I find myself more fully able to admit and embrace the fact that I want to feel freedom in my erotic life. I want to feel choice. And to not follow that admittal with a spiral into shame about how I can’t do anything to change it and it’s my own fault and I’m bad. I’m more honest with myself and with my partner and with my friends. I’m less small and tight and scared when I arrive into a place in my erotic that I don’t want to be in.

I am still working on earlier weeks of the course. Finding and respecting my yeses and nos, trembling stuck places instead of staying stuck in them. Growing my capacity to let myself feel pleasure.

And I feel excited about this collection of resources I have from the course.

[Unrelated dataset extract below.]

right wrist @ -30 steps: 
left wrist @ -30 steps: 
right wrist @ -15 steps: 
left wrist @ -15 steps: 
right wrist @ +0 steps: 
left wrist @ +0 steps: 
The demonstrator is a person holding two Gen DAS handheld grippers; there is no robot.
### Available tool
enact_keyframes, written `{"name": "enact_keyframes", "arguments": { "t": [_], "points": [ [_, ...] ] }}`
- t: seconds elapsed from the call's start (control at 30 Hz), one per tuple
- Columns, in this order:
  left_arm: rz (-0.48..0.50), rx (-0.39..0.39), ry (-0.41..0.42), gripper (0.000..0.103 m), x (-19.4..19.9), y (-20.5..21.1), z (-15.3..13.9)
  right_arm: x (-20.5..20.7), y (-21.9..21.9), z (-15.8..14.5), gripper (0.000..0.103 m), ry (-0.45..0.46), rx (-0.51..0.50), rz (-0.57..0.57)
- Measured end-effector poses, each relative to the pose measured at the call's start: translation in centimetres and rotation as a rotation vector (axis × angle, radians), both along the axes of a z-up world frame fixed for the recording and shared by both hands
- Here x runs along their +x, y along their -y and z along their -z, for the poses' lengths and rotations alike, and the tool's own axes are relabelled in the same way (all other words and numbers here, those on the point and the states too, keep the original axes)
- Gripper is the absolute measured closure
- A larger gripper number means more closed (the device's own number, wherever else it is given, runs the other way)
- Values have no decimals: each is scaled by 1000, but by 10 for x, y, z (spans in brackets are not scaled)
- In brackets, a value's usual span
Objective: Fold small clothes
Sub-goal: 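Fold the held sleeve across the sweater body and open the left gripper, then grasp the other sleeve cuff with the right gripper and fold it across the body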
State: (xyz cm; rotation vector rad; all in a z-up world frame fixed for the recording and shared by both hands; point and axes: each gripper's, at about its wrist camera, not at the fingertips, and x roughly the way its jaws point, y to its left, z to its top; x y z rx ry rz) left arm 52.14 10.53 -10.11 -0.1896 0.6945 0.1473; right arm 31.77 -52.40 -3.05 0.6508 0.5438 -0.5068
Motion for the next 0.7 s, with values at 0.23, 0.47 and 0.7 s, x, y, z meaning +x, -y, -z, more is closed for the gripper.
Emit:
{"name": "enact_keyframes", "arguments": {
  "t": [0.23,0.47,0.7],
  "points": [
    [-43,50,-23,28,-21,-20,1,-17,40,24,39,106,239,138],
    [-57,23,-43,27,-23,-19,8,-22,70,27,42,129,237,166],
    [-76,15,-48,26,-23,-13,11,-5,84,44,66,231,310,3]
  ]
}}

I know that I will go back to them when I get stuck again. I know that I will work on and with them when I need, in the rhythm I need, for years.

Mostly, I’m grateful.

To my fellow erotic explorers who give me solace, strength, and inspiration. To Pavini and per’s support team for creating this space for such deep, beautiful, and under-supported work. And to myself, for showing up for me. For committing to my own freedom.

Questions to Ask Yourself

It is helpful to establish the new narrative that you are shifting towards. This is called a commitment. A commitment is a powerfully-worded truth, written in the present tense, that names the somatic shape you are con­sciously creating. It is worthwhile to take the necessary time to create the most potent commitment.

What is my commitment?

How will I know when I have arrived there?

What are the daily practices that will support this commitment?

How will I be supported in this commitment?

Suggested Practice

Rest!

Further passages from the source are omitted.